The head of the Department of Health's strategy unit has admitted there are 'real issues' over the capacity of PCTs to implement the new contract.

Professor Chris Ham called on GPs to be 'realistic' over how long it will take trusts to recruit and develop staff to implement 'something so complex' as the GMS deal.

His comments came after a major report on NHS reforms under the Labour government concluded PCTs were not mature enough to cope with the challenges of the contract.

The research by the Nuffield Trust think-tank also concluded trust managers did not have the negotiating skills to stop debt-ridden hospitals swallowing money meant for primary care.

Professor Martin Roland, director of the National Primary Care Research and Development Centre and author of the report's chapter on PCTs, said the volume of work involved in the new GP contract would 'severely stretch organisations that were already struggling to cope'.

He added there was a risk experienced hospital managers would 'shout louder' than GPs when trusts had to choose how to spend their money.

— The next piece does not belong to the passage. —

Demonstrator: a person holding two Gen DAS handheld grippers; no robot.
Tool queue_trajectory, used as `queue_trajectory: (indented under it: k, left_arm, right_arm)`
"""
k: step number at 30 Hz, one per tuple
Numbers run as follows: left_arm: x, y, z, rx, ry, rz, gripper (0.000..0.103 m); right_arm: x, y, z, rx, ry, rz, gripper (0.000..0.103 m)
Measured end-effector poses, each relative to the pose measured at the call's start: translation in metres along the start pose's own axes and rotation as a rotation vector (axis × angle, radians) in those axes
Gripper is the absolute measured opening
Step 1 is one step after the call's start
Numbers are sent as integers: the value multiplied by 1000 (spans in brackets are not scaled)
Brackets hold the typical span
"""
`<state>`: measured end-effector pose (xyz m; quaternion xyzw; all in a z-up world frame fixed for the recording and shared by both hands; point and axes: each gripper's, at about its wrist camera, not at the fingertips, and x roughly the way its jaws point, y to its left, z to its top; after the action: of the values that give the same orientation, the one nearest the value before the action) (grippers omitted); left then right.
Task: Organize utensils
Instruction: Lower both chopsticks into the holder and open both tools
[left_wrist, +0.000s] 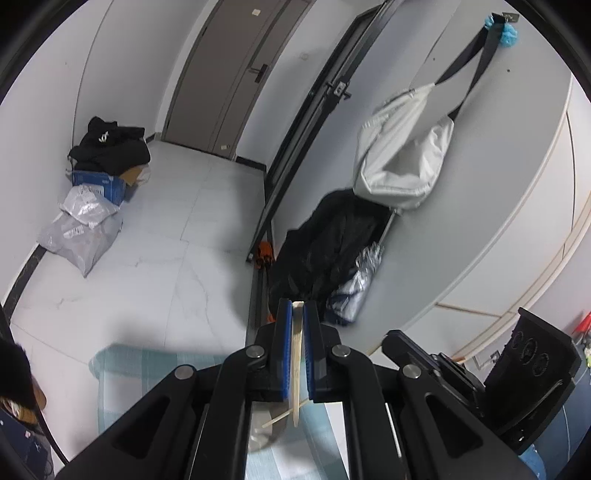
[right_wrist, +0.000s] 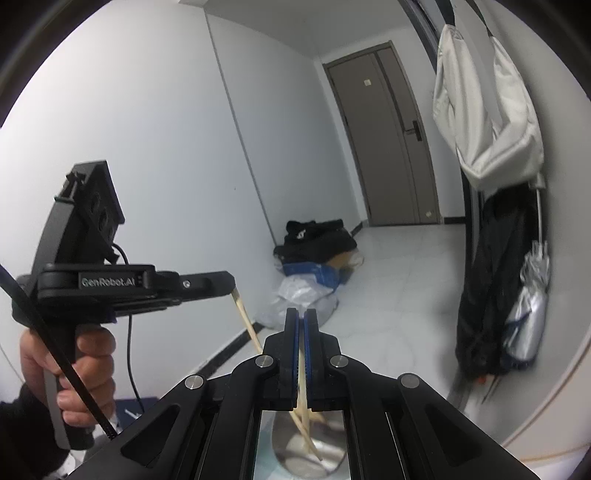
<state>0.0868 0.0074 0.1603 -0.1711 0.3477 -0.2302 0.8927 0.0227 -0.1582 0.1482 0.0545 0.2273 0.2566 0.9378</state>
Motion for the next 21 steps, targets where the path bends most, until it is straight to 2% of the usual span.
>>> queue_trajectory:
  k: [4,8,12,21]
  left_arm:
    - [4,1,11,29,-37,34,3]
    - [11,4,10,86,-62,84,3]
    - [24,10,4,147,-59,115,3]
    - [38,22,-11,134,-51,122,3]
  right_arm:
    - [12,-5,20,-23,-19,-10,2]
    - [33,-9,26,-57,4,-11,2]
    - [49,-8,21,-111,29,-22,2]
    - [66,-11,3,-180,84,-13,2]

Professor Roland said: 'PCTs do not appear to have the management capacity to challenge the major secondary care providers to whom most of their resource goes.'

Professor Ham said PCTs had only been in existence for 18 months and he was confident that when they had time to mature they would deliver.

But Dr Charles Simenoff, a member of Manchester LMC executive, said GPs would 'bear the brunt of PCTs' immaturity'. He added: 'They haven't got the staff, money or expertise. We are naïve if we think any extra money we will end up with us just because it is going into primary care.'

Dr Phil McCarthy, chair of Avon LMC, which has lost out on £1.4 million for enhanced services because of massive hospital debts, said GPs were often at odds with PCTs over funding. He said: 'Much of the money that should have come to GPs has been diverted to hospital debt.'

The Nuffield Trust report recommends PCTs join together to form commissioning networks. It also said PCTs should not base decisions on Government star ratings.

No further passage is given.